Problem details:
Each line of the data below should be restated exactly, with images left out.

Source material:
--- START ---

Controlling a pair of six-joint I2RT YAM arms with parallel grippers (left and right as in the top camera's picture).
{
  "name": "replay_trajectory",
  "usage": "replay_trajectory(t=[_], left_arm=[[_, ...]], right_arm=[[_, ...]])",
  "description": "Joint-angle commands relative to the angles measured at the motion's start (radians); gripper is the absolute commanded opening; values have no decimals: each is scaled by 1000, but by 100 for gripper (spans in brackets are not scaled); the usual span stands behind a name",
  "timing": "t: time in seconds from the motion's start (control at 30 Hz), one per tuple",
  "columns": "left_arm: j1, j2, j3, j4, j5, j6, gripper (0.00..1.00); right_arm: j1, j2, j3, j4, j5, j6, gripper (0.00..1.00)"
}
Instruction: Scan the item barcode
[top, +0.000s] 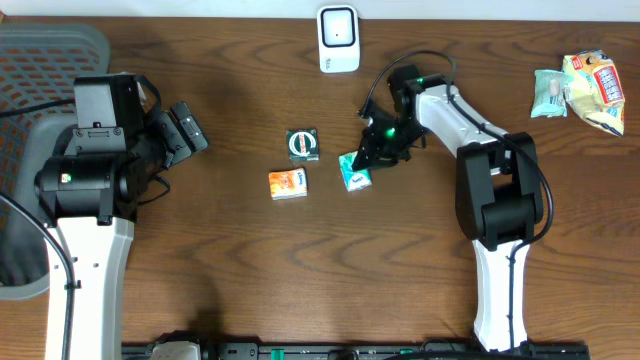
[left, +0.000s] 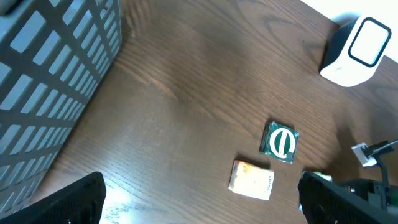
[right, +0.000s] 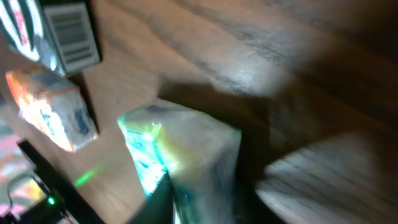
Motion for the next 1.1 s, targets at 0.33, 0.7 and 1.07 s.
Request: replay_trajectory(t=[0.33, 0.7, 1.07], left_arm=[[6, -1, 9, -1, -9, 13, 98], [6, -1, 9, -1, -9, 13, 98], [6, -1, 9, -1, -9, 13, 98]], right_arm=[[-35, 24, 13, -37, -447, -142, 1], [-160, 24, 39, -39, -930, -286, 1], [-249, 24, 69, 66, -930, -268, 1]])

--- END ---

Expected answer:
Controlling a pair of six-joint I2RT YAM arms with parallel grippers (left and right as in the top camera's picture).
{
  "name": "replay_trajectory",
  "usage": "replay_trajectory(t=[_], left_arm=[[_, ...]], right_arm=[[_, ...]])",
  "description": "Joint-angle commands relative to the angles measured at the motion's start (radians); gripper is the absolute commanded opening; values have no decimals: each is scaled by 1000, but by 100 for gripper (spans in brackets are not scaled); the usual span stands behind a name",
  "timing": "t: time in seconds from the motion's start (control at 30 Hz), one per tuple",
  "columns": "left_arm: j1, j2, j3, j4, j5, j6, gripper (0.00..1.00); right_arm: j1, j2, j3, j4, j5, j6, gripper (0.00..1.00)"
}
Instruction: Scan the item barcode
[top, +0.000s] 
[left, +0.000s] 
[right, +0.000s] 
Motion for the next 1.1 s, targets at 0.33, 0.7 and 1.07 s.
Request: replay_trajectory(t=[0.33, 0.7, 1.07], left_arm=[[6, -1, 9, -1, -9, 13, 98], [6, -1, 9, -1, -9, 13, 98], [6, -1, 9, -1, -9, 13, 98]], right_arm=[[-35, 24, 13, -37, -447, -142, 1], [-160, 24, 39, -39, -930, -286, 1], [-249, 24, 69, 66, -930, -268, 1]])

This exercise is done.